One night when she hears Rochester’s voice calling her name over the moors, she decided to go back
Thornfield. They rebuild their relationship and soon marry. After two years of blindness, Rochester regains
sight in one eye and is able to behold their first son at his birth. They have a very blissful life and enjoy the
perfect equality in their life together.
4. The Sequel of my resolution by Charles Dickens
David runs all the way to Dover to find Miss Betsey Trotwood – his only relative when he has only
three-half pence. Along the way, he sells most of the waistcoat, then the jacket he is wearing in order to buy
food to survive. The shopkeepers who buy the clothes take advantage of him, and travelers abuse him on the
road. Though selling clothes, he has no money for a lodging house; David has to sleep outside at night in
loneliness near a haystack in a corner– a dark and silent space.
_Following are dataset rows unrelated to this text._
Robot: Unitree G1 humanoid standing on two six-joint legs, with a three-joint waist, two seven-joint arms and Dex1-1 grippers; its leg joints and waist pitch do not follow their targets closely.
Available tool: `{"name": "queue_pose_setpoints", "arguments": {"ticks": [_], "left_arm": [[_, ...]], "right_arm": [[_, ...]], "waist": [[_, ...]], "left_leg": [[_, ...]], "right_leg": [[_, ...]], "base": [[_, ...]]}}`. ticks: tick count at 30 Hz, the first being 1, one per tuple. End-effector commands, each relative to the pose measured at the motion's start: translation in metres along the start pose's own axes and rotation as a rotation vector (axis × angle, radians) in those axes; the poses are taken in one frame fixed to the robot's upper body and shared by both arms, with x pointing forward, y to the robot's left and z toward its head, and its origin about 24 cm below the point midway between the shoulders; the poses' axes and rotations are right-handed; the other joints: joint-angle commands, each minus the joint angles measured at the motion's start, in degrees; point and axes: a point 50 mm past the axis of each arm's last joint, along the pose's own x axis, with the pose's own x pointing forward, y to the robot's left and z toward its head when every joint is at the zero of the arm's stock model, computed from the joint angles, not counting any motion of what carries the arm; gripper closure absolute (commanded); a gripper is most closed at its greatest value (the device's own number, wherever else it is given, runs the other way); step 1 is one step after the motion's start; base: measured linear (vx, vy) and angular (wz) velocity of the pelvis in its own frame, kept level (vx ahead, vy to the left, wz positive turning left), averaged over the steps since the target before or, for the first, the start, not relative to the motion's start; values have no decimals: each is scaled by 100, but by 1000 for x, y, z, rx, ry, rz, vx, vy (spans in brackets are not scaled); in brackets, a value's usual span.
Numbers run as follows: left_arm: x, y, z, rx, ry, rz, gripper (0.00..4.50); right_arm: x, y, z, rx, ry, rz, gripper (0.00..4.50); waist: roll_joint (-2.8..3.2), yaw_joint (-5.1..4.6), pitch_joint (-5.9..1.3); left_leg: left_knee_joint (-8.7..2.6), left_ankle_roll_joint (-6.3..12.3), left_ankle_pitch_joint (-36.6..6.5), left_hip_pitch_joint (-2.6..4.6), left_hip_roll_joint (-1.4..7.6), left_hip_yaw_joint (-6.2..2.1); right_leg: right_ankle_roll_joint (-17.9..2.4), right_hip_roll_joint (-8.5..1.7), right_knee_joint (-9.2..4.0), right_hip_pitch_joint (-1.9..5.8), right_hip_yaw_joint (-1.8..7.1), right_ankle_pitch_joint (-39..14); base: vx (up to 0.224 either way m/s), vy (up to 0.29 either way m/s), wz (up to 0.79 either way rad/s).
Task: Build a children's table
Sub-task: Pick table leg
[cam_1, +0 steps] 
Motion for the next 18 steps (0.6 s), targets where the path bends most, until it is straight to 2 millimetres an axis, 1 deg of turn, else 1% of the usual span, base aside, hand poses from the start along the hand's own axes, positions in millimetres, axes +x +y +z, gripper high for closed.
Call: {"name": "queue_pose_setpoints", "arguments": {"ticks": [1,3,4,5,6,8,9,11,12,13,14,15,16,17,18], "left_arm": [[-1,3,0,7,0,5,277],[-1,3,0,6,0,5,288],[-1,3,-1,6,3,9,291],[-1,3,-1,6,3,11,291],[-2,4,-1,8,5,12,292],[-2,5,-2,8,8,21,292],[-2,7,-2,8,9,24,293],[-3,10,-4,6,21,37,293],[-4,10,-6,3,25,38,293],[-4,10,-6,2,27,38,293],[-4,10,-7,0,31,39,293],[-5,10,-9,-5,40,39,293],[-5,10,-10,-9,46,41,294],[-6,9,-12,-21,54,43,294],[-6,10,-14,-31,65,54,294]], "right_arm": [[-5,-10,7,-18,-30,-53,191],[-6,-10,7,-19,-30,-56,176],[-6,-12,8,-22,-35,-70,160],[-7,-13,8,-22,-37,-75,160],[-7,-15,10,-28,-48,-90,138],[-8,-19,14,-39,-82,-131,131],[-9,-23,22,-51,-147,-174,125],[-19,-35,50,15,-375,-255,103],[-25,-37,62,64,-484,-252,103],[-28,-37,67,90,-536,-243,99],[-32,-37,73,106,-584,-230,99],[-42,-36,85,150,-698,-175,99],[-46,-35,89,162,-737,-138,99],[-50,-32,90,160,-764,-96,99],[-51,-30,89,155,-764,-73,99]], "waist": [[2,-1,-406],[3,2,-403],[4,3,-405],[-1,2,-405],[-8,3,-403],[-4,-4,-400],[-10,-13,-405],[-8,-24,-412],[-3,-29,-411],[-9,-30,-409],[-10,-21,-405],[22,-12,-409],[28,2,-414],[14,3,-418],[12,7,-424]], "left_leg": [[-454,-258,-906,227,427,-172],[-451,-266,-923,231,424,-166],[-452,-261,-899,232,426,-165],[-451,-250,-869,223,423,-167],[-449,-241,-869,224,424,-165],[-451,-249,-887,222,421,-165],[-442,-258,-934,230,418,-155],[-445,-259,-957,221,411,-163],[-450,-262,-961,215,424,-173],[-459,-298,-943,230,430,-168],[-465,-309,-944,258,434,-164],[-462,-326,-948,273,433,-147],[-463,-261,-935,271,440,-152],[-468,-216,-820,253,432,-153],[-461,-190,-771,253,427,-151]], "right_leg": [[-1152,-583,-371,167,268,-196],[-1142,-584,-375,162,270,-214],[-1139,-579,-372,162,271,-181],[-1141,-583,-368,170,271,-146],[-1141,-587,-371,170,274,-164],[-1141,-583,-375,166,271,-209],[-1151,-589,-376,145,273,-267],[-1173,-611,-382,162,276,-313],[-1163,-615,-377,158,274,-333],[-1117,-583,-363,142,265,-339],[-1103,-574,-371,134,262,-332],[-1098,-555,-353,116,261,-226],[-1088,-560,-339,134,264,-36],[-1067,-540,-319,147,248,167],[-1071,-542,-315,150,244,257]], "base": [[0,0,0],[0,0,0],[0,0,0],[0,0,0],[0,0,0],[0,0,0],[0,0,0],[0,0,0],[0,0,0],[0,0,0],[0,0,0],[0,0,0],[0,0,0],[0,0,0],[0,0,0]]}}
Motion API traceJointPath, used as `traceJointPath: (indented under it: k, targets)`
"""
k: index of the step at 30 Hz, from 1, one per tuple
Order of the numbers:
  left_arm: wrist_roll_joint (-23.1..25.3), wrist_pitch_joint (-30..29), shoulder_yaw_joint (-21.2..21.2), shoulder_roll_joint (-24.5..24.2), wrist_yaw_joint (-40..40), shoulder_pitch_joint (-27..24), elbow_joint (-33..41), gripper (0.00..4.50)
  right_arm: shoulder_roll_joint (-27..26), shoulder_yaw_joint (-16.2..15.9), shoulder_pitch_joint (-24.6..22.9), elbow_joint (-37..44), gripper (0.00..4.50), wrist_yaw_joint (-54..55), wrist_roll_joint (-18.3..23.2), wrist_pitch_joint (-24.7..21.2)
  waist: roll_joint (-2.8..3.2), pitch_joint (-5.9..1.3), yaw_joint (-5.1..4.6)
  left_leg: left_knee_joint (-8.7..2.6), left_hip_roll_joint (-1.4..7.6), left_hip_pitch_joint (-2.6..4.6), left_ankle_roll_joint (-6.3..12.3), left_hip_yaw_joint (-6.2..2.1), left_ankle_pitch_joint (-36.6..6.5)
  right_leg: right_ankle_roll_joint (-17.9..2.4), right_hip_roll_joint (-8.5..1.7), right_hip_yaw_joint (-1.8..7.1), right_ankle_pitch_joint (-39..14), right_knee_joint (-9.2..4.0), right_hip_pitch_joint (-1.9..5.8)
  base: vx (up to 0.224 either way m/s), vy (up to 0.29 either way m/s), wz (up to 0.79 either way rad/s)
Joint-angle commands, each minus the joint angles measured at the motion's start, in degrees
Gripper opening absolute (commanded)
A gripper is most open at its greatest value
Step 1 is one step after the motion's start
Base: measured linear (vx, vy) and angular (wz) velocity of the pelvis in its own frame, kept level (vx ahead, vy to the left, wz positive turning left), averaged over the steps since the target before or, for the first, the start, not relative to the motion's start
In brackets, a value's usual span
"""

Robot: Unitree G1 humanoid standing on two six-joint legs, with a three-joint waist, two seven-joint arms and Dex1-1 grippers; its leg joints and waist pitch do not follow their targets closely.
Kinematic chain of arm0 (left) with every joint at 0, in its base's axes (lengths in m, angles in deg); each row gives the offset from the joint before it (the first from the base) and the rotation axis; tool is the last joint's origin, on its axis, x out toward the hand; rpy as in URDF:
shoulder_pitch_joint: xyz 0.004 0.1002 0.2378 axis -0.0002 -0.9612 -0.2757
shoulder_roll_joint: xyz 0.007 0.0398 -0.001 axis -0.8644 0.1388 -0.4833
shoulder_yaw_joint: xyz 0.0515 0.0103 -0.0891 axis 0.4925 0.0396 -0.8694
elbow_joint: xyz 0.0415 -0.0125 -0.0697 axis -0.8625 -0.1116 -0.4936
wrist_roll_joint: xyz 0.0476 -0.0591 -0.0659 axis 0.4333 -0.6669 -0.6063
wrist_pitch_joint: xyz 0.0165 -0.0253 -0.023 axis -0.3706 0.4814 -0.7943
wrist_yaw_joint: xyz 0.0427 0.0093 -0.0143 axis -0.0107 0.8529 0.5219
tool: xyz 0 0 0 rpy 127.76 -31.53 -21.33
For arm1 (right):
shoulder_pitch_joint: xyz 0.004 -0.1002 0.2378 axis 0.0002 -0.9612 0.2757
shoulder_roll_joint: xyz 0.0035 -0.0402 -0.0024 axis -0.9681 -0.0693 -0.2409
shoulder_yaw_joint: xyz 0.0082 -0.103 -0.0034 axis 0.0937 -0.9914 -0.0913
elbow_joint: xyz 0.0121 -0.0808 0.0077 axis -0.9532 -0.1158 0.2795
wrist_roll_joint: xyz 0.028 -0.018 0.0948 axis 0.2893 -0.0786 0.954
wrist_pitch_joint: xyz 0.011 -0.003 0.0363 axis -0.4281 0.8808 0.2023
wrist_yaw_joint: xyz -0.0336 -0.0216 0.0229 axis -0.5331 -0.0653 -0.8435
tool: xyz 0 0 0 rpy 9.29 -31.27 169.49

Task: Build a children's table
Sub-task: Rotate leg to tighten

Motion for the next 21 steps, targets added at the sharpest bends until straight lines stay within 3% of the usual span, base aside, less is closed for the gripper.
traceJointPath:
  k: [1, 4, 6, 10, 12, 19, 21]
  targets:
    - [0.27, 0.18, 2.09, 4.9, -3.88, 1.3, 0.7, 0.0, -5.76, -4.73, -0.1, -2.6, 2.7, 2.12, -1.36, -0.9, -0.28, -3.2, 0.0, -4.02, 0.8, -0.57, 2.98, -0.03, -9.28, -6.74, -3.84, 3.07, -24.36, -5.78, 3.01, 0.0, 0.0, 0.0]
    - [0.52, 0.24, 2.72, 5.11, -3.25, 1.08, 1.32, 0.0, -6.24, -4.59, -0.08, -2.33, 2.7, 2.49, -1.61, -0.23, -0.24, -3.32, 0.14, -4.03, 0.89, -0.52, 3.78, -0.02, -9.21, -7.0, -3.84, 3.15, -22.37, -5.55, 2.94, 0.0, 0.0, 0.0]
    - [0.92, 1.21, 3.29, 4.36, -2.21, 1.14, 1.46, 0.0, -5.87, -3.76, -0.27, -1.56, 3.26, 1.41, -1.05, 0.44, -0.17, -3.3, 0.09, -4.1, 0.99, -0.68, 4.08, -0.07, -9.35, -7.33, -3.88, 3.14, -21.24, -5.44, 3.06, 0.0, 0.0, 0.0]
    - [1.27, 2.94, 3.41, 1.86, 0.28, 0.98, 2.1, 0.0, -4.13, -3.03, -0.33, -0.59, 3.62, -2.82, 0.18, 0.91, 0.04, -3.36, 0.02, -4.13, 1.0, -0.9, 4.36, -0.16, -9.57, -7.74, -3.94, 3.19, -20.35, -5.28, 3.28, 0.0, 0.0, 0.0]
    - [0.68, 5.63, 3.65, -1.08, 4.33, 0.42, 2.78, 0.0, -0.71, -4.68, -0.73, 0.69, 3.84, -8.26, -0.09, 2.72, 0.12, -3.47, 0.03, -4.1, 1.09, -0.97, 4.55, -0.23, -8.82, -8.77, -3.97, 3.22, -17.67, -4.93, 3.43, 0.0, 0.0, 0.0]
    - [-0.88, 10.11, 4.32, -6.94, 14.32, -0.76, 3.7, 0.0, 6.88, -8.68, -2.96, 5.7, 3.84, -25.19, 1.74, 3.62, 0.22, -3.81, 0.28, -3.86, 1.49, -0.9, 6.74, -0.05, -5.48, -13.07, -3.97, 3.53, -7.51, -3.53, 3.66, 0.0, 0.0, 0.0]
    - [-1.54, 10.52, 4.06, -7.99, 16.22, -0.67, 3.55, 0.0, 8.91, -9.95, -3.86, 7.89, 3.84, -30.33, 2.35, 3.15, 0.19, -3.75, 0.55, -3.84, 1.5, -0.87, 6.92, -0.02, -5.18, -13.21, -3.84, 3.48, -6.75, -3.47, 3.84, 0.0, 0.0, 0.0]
The journey frightens him and leaves a deep
impression in his mind. When he finally reaches Dover, he has trouble locating his aunt's house. Then he finally
finds her house when he is in extremely bad condition: he has no money and has nothing left to dispose of; he is
hungry, thirsty and worn out, which makes him ashamed. Miss Betsey is a tough, sharp woman, so David is
afraid of telling her that he was her nephew. In spite of this, he still waits to introduce himself to, and make his
first impression on his formidable aunt- Miss Betsey Trotwood. Finally, he decided to go softly in, stood besides
her, touching her with his finger and introduced himself to her.